Activity: Copy out the entire listing word for word.

Given records:

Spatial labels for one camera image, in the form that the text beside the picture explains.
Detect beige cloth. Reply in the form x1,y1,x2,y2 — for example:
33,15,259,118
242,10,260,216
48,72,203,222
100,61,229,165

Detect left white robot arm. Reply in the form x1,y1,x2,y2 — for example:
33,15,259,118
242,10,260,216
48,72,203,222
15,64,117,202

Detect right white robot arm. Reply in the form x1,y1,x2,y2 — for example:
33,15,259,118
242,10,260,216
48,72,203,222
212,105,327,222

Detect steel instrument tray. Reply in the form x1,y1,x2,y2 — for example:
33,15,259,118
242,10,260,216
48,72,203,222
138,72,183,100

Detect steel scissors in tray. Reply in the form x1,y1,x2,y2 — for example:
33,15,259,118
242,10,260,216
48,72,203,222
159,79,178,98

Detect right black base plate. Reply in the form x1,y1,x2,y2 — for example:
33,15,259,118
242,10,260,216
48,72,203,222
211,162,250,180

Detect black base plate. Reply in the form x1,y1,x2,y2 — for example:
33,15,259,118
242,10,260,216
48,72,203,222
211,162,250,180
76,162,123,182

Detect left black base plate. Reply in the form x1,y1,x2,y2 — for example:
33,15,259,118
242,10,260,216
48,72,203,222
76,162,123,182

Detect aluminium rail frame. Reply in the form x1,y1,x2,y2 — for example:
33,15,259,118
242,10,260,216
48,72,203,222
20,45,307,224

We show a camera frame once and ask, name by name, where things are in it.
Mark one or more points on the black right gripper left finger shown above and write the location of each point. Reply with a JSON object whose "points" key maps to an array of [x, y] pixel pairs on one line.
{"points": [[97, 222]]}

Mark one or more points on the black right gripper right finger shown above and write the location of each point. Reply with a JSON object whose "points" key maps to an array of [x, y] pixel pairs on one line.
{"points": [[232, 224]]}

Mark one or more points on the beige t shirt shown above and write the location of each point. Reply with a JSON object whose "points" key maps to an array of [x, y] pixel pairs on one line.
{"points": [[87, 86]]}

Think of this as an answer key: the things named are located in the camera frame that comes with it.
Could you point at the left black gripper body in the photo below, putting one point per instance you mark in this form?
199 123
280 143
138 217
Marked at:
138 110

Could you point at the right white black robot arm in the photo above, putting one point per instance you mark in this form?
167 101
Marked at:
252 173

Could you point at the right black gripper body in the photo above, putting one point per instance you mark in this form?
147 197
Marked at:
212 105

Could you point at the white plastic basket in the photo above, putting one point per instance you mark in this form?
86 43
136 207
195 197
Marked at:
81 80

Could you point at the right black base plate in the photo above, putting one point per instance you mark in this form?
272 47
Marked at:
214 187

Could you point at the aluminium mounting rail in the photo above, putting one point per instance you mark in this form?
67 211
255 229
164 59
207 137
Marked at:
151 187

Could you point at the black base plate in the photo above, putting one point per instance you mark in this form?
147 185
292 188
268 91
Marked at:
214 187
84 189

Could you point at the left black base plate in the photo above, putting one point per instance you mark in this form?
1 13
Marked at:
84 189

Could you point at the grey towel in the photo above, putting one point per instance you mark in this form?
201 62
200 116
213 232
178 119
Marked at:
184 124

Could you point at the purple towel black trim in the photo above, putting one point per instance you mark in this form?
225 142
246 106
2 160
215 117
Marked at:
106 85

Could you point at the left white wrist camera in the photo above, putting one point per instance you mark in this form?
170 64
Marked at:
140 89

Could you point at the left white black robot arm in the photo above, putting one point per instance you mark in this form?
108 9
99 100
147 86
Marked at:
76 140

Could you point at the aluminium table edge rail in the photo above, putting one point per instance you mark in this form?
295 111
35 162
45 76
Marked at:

Solution to this problem:
Spatial labels for one camera image, in the form that the text beside the picture explains.
Detect beige cloth. Reply in the form x1,y1,x2,y2 — for example:
33,15,259,118
242,10,260,216
48,72,203,222
100,61,229,165

Detect left white robot arm. Reply in the form x1,y1,x2,y2 — for example:
33,15,259,118
242,10,260,216
48,72,203,222
15,64,117,202

Detect right white robot arm. Reply in the form x1,y1,x2,y2 — for example:
33,15,259,118
242,10,260,216
48,72,203,222
212,105,327,222

Detect steel instrument tray. Reply in the form x1,y1,x2,y2 — for example:
33,15,259,118
242,10,260,216
48,72,203,222
138,72,183,100

Detect steel scissors in tray. Reply in the form x1,y1,x2,y2 — for example:
33,15,259,118
242,10,260,216
48,72,203,222
159,79,178,98

Detect right black base plate. Reply in the form x1,y1,x2,y2 — for example:
33,15,259,118
242,10,260,216
48,72,203,222
211,162,250,180

Detect black base plate. Reply in the form x1,y1,x2,y2 — for example:
33,15,259,118
242,10,260,216
48,72,203,222
211,162,250,180
76,162,123,182

Detect left black base plate. Reply in the form x1,y1,x2,y2 — for example:
33,15,259,118
242,10,260,216
48,72,203,222
76,162,123,182

Detect aluminium rail frame. Reply in the form x1,y1,x2,y2 — for example:
33,15,259,118
242,10,260,216
48,72,203,222
20,45,307,224

We show a camera frame once and ask, name by name, where things are in it.
Mark one or more points on the black right gripper left finger shown above and write the location of each point. Reply with a JSON object whose "points" key maps to an array of [x, y] pixel pairs on one line.
{"points": [[97, 222]]}

Mark one or more points on the black right gripper right finger shown above and write the location of each point. Reply with a JSON object whose "points" key maps to an array of [x, y] pixel pairs on one line.
{"points": [[232, 224]]}

Mark one or more points on the beige t shirt shown above and write the location of each point. Reply with a JSON object whose "points" key maps to an array of [x, y] pixel pairs on one line.
{"points": [[87, 86]]}

Think of this as an answer key: the things named are located in the camera frame that comes with it.
Could you point at the left black gripper body in the photo below, putting one point per instance you mark in this form?
199 123
280 143
138 217
Marked at:
138 110

Could you point at the right white black robot arm in the photo above, putting one point per instance you mark in this form?
167 101
Marked at:
252 173

Could you point at the right black gripper body in the photo above, putting one point per instance you mark in this form?
147 197
Marked at:
212 105

Could you point at the white plastic basket in the photo above, putting one point per instance you mark in this form?
86 43
136 207
195 197
Marked at:
81 80

Could you point at the right black base plate in the photo above, putting one point per instance you mark in this form?
272 47
Marked at:
214 187

Could you point at the aluminium mounting rail in the photo above, putting one point per instance you mark in this form?
67 211
255 229
164 59
207 137
Marked at:
151 187

Could you point at the black base plate in the photo above, putting one point per instance you mark in this form?
147 185
292 188
268 91
Marked at:
214 187
84 189

Could you point at the left black base plate in the photo above, putting one point per instance you mark in this form?
1 13
Marked at:
84 189

Could you point at the grey towel in the photo above, putting one point per instance you mark in this form?
201 62
200 116
213 232
178 119
Marked at:
184 124

Could you point at the purple towel black trim in the photo above, putting one point per instance you mark in this form?
225 142
246 106
2 160
215 117
Marked at:
106 85

Could you point at the left white wrist camera in the photo above, putting one point per instance you mark in this form?
170 64
Marked at:
140 89

Could you point at the left white black robot arm in the photo above, putting one point per instance you mark in this form?
108 9
99 100
147 86
Marked at:
76 140

Could you point at the aluminium table edge rail in the photo above, putting one point per instance you mark in this form?
295 111
35 162
45 76
Marked at:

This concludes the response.